Expand local_useless_reshape

Also move introduction of dimshuffle into another optimization, and update tests

Expand local_useless_reshape
3262c424 · Pascal Lamblin · 1a620aad · 3262c424 · 3262c424
--- a/theano/tensor/opt.py
+++ b/theano/tensor/opt.py
@@ -39,7 +39,7 @@ from theano import scalar
 from theano.scalar import basic
 from theano.tensor import basic as T
 from theano import compile  # to register the optimizer built by this file
-from theano.compile.ops import Shape_i
+from theano.compile.ops import Shape, Shape_i
 from theano.tensor.type import (values_eq_approx_remove_inf,
                                values_eq_approx_remove_nan,
                                values_eq_approx_remove_inf_nan)

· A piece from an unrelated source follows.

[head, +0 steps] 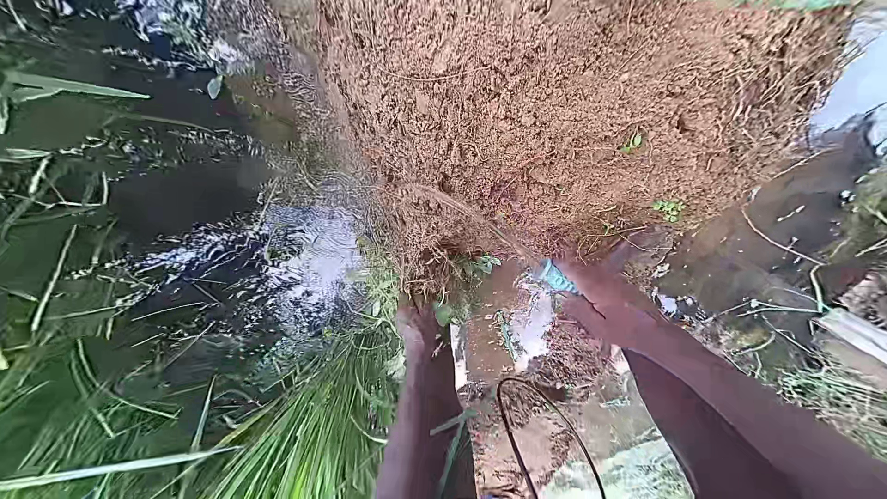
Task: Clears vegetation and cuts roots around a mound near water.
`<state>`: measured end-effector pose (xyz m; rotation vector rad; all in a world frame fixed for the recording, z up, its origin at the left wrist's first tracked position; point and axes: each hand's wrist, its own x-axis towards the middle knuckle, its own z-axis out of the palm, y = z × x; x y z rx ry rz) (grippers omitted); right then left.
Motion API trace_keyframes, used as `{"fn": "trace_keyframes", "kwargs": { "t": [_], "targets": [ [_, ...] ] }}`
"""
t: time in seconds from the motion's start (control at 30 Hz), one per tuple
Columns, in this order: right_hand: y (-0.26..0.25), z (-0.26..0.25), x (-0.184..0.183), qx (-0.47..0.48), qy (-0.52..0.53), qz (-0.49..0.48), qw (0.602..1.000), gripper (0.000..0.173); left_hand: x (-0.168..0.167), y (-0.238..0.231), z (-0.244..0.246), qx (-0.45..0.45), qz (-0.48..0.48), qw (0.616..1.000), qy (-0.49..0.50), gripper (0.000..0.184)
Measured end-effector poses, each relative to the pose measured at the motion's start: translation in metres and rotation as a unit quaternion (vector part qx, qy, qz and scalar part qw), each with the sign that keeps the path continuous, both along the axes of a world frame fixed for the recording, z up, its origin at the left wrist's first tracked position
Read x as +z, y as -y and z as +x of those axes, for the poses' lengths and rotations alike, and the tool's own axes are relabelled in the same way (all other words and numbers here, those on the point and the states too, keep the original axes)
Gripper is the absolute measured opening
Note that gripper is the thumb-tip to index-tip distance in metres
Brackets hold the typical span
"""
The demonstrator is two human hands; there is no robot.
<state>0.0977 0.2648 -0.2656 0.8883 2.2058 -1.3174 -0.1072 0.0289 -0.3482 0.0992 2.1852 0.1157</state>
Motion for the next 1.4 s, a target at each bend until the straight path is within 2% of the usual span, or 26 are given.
{"fn": "trace_keyframes", "kwargs": {
  "t": [0.1, 0.17, 0.23, 0.27, 0.33, 0.47, 0.53, 0.6, 0.67, 0.77, 0.9, 1.0, 1.13, 1.23, 1.33, 1.4],
  "targets": [
    [-0.005, -0.073, -0.031, -0.032, -0.022, -0.042, 0.998, 0.049, -0.01, 0.011, -0.017, 0.021, -0.003, 1.0, -0.012, 0.042],
    [-0.012, -0.122, -0.054, -0.029, 0.051, -0.092, 0.994, 0.047, -0.016, 0.013, -0.031, 0.005, -0.011, 1.0, -0.014, 0.043],
    [-0.013, -0.136, -0.081, 0.009, 0.104, -0.118, 0.987, 0.049, -0.015, 0.019, -0.031, -0.012, -0.024, 1.0, -0.009, 0.043],
    [-0.018, -0.131, -0.087, 0.025, 0.104, -0.11, 0.988, 0.05, -0.019, 0.017, -0.029, -0.01, -0.023, 1.0, -0.01, 0.043],
    [-0.017, -0.087, -0.074, 0.035, 0.09, -0.091, 0.991, 0.05, -0.018, 0.022, -0.017, -0.002, -0.034, 0.999, 0.0, 0.043],
    [-0.006, 0.003, 0.0, 0.033, 0.036, 0.017, 0.999, 0.054, -0.006, 0.021, 0.004, 0.016, -0.027, 0.999, 0.016, 0.044],
    [-0.01, 0.04, 0.034, 0.037, 0.05, 0.042, 0.997, 0.056, -0.002, 0.015, 0.018, 0.006, -0.009, 1.0, 0.024, 0.041],
    [-0.011, 0.078, 0.061, 0.045, 0.058, 0.069, 0.995, 0.055, 0.004, 0.019, 0.04, -0.013, -0.023, 0.996, 0.086, 0.041],
    [-0.009, 0.102, 0.07, 0.038, 0.062, 0.063, 0.995, 0.055, 0.007, 0.027, 0.067, -0.053, -0.034, 0.986, 0.155, 0.042],
    [-0.004, 0.094, 0.052, 0.039, 0.055, 0.033, 0.997, 0.054, 0.008, 0.038, 0.078, -0.062, -0.065, 0.976, 0.198, 0.043],
    [-0.007, 0.05, 0.006, 0.07, 0.025, -0.003, 0.997, 0.051, 0.012, 0.049, 0.048, -0.029, -0.073, 0.988, 0.135, 0.046],
    [-0.016, 0.001, -0.021, 0.077, 0.025, -0.067, 0.994, 0.049, 0.002, 0.059, 0.021, -0.007, -0.07, 0.99, 0.121, 0.045],
    [-0.016, -0.036, -0.05, 0.083, -0.032, -0.031, 0.996, 0.047, -0.012, 0.064, 0.009, -0.016, -0.079, 0.99, 0.115, 0.046],
    [-0.012, -0.018, -0.054, 0.084, 0.026, -0.069, 0.994, 0.047, -0.016, 0.062, 0.008, -0.036, -0.092, 0.987, 0.128, 0.047],
    [-0.007, 0.038, -0.028, 0.105, 0.089, -0.051, 0.989, 0.047, -0.015, 0.069, 0.011, -0.065, -0.109, 0.979, 0.159, 0.048],
    [-0.012, 0.067, -0.001, 0.131, 0.164, -0.073, 0.975, 0.048, -0.013, 0.078, 0.015, -0.083, -0.112, 0.976, 0.17, 0.049]
  ]
}}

@@ -4176,7 +4176,96 @@ def local_useless_reshape(node):
    Remove two kinds of useless reshape.
    Remove Reshape when both the input and output have a single dimension.

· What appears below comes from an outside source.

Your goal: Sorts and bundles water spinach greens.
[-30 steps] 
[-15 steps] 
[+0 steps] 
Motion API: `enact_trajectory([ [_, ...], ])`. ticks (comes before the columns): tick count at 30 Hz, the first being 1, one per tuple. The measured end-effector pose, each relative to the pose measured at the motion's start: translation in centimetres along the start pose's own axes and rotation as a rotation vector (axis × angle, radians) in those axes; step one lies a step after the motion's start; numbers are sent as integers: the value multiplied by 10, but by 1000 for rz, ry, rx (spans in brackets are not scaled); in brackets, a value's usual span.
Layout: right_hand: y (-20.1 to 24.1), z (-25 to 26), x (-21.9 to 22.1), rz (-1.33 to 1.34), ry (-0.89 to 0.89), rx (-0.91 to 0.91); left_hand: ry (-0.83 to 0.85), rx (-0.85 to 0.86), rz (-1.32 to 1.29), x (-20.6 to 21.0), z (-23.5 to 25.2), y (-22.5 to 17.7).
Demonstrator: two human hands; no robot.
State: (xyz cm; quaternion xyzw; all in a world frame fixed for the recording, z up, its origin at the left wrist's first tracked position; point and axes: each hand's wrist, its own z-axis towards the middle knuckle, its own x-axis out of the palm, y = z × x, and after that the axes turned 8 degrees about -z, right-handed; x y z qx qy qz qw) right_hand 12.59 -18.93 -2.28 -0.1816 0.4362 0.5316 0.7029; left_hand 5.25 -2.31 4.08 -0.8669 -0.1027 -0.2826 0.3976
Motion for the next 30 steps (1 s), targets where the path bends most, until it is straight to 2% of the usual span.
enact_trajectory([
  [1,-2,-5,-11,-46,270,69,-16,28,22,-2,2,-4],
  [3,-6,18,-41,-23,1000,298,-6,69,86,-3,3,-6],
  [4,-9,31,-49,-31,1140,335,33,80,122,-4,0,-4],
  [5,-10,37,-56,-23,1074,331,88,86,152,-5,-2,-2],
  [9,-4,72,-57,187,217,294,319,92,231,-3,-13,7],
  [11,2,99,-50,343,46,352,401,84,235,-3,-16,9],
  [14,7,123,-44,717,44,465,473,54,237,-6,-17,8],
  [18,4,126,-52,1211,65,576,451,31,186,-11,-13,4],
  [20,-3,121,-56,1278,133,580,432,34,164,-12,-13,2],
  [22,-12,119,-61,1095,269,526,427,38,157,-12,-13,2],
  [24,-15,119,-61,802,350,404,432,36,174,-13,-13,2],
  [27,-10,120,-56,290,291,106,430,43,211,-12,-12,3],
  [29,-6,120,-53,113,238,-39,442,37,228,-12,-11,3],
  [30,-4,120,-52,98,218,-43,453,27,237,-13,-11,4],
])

+    Remove Reshape when reshaping to the shape of the input.
+    """
+    op = node.op
+    if not isinstance(op, Reshape):
+        return False
+    input = node.inputs[0]
+    output = node.outputs[0]
+    output_shape = node.inputs[1]
+    if input.ndim != output.ndim:
+        return False
+    # Simple case: both input and output have a single dimension
+    if (input.ndim == 1 and output.ndim == 1 and
+            input.broadcastable == output.broadcastable):
+        return [input]
+    # Second case: all the shapes match the input shape
+    # Match Reshape(x, x.shape)
+    if output_shape.owner and isinstance(output_shape.owner.op, Shape):
+        shape_input = output_shape.owner.inputs[0]

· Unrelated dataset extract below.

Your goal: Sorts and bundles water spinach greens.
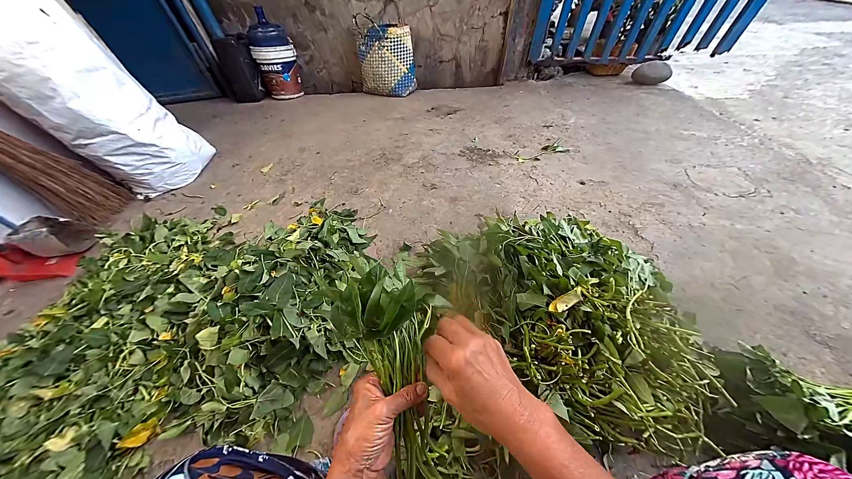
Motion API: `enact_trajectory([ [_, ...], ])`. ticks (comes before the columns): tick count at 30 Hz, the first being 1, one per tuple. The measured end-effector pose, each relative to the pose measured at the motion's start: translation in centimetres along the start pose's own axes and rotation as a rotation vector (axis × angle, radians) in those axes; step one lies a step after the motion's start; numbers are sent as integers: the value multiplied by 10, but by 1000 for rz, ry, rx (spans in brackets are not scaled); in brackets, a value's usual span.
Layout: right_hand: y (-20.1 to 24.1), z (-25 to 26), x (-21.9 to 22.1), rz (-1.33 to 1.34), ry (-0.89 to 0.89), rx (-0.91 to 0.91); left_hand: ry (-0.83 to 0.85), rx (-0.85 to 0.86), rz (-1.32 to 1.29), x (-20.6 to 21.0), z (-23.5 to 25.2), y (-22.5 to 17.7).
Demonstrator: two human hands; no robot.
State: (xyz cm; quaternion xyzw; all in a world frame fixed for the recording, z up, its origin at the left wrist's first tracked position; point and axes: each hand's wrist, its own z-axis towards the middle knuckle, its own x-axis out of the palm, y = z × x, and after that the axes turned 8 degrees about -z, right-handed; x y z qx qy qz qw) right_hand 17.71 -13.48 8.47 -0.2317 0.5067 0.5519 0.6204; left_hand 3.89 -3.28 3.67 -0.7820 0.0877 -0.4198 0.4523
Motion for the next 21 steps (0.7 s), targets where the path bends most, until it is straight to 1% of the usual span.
enact_trajectory([
  [1,1,0,4,56,-47,52,20,-14,7,-1,0,0],
  [2,0,-2,9,181,-118,157,43,-26,22,-2,0,-1],
  [4,-7,-4,12,543,-188,470,49,-22,54,-3,0,-2],
  [5,-14,-6,11,679,-186,600,12,2,64,-3,0,-3],
  [6,-24,-11,12,741,-119,667,-47,39,73,-3,1,-5],
  [7,-36,-20,13,730,63,658,-117,86,70,-4,3,-8],
  [9,-52,-33,21,550,577,517,-256,171,26,-7,11,-14],
  [10,-54,-35,32,439,745,481,-316,195,-2,-9,15,-16],
  [11,-55,-36,48,342,801,486,-370,209,-33,-11,18,-18],
  [12,-58,-36,64,267,772,540,-414,213,-62,-12,22,-19],
  [15,-74,-21,103,80,547,826,-470,163,-124,-11,24,-15],
  [16,-83,-14,114,-2,502,886,-477,139,-128,-9,24,-13],
  [17,-96,-10,125,-93,477,910,-484,115,-126,-6,24,-11],
  [19,-124,-8,143,-251,520,904,-479,89,-114,-1,22,-8],
  [21,-143,-5,144,-263,600,886,-446,84,-104,0,22,-4],
])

+        if shape_input == input:
+            return [input]
+    # Match Reshape(x, [x.shape[0], ..., x.shape[-1]]), accounting for
+    # broadcastable and constant dimensions
+    if output_shape.owner and isinstance(output_shape.owner.op, MakeVector):
+        output_shape_is = output_shape.owner.inputs
+        if not hasattr(node, 'fgraph'):
+            shape_feature = None
+        else:
+            shape_feature = getattr(node.fgraph, 'shape_feature', None)
+        shape_match = [False] * input.ndim
+        for dim in xrange(input.ndim):
+            outshp_i = output_shape_is[dim]
+            # Match Shape_i{dim}(input)
+            if (outshp_i.owner and isinstance(outshp_i.owner.op, Shape_i) and
+                    outshp_i.owner.op.i == dim and
+                    outshp_i.owner.inputs[0] == input):
+                shape_match[dim] = True
+                continue
+            # Match Shape(input)[dim]
+            if (outshp_i.owner and isinstance(outshp_i.owner.op, Subtensor) and
+                    len(outshp_i.owner.inputs) == 2 and
+                    extract_constant(outshp_i.owner.inputs[1]) == dim):
+                subtensor_inp = outshp_i.owner.inputs[0]
+                if (subtensor_inp.owner and
+                        isinstance(subtensor_inp.owner.op, Shape)):
+                    shape_input_i = subtensor_inp.owner.inputs[0]
+                    if shape_input_i == input:
+                        shape_match[dim] = True
+                        continue
+            # Match 1 if input.broadcastable[dim] is True
+            if (input.broadcastable[dim] and
+                    extract_constant(outshp_i, only_process_constants=1) == 1):
+                shape_match[dim] = True
+                continue
+            # Match shape_of[input][dim] or its constant equivalent
+            if shape_feature:
+                inpshp_i = shape_feature.get_shape(input, dim)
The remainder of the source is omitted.